* **Assignment**
Transcribe all the data below exactly, leaving its pictures out.

* **Collected material**
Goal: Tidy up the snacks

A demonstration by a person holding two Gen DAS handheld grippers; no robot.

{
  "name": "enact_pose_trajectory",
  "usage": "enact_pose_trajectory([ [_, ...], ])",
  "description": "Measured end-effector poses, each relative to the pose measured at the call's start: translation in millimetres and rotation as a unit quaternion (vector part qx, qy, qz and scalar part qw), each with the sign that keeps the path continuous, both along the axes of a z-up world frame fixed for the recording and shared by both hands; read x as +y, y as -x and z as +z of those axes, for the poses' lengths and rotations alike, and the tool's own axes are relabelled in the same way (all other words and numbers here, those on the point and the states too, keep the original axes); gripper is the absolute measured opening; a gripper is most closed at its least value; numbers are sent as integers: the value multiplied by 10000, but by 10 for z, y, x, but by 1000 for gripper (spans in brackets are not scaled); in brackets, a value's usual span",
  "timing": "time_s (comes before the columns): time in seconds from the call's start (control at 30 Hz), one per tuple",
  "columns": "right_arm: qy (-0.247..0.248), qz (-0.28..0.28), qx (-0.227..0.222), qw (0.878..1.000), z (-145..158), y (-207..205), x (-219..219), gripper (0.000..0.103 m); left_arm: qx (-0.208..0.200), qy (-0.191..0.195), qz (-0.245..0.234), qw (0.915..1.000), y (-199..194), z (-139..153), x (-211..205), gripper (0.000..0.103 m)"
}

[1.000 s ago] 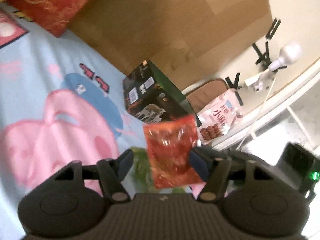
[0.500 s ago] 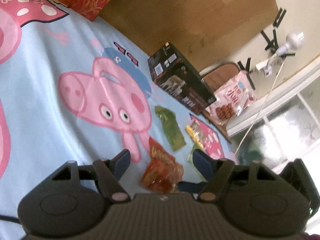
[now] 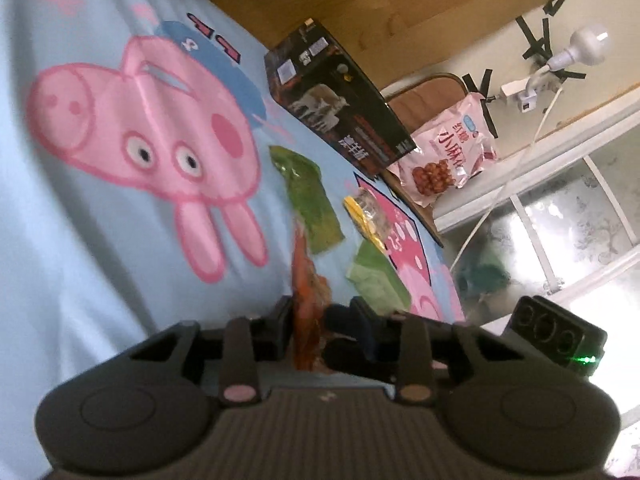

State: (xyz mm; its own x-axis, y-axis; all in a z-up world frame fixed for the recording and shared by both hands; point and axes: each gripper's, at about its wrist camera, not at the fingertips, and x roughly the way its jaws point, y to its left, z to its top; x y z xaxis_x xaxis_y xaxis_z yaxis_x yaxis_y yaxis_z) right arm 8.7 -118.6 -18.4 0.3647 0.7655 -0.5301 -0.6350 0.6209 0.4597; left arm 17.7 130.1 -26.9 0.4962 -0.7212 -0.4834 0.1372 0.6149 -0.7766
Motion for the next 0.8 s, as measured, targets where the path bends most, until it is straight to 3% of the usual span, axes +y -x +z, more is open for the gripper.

* **Reply**
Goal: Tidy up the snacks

A demonstration by a person holding two Gen DAS handheld grippers; no robot.

{
  "name": "enact_pose_trajectory",
  "usage": "enact_pose_trajectory([ [_, ...], ])",
  "description": "Measured end-effector poses, each relative to the pose measured at the call's start: translation in millimetres and rotation as a unit quaternion (vector part qx, qy, qz and scalar part qw), each with the sign that keeps the path continuous, both along the axes of a z-up world frame fixed for the recording and shared by both hands; read x as +y, y as -x and z as +z of those axes, for the poses' lengths and rotations alike, and the tool's own axes are relabelled in the same way (all other words and numbers here, those on the point and the states too, keep the original axes); gripper is the absolute measured opening; a gripper is most closed at its least value; numbers are sent as integers: the value multiplied by 10000, but by 10 for z, y, x, but by 1000 for gripper (spans in brackets are not scaled); in brackets, a value's usual span",
  "timing": "time_s (comes before the columns): time in seconds from the call's start (control at 30 Hz), one per tuple",
  "columns": "right_arm: qy (-0.247..0.248), qz (-0.28..0.28), qx (-0.227..0.222), qw (0.878..1.000), z (-145..158), y (-207..205), x (-219..219), gripper (0.000..0.103 m); left_arm: qx (-0.208..0.200), qy (-0.191..0.195), qz (-0.245..0.234), qw (0.915..1.000), y (-199..194), z (-139..153), x (-211..205), gripper (0.000..0.103 m)"
}

[1.000 s ago] 
[0.500 s ago] 
[now] 

State: (xyz mm; its own x-axis, y-axis; all in a z-up world frame fixed for the recording and shared by both hands; point and axes: each gripper's, at about its wrist camera, not at the fingertips, and x roughly the way its jaws point, y to its left, z to its top; x y z xaxis_x xaxis_y xaxis_z yaxis_x yaxis_y yaxis_z) right arm 8.7 -118.6 -18.4 0.3647 0.7655 -0.5301 -0.6350 0.6209 0.4597; left arm 17.7 130.1 -26.9 0.4962 -0.7212 -0.4834 0.1372 0.6149 -0.7766
Motion for the next 0.8 s, as measured, targets where the path bends most, until it is straight to 3% of the usual span, axes +y -x +z, more is open for the gripper.

No additional output is required for this exercise.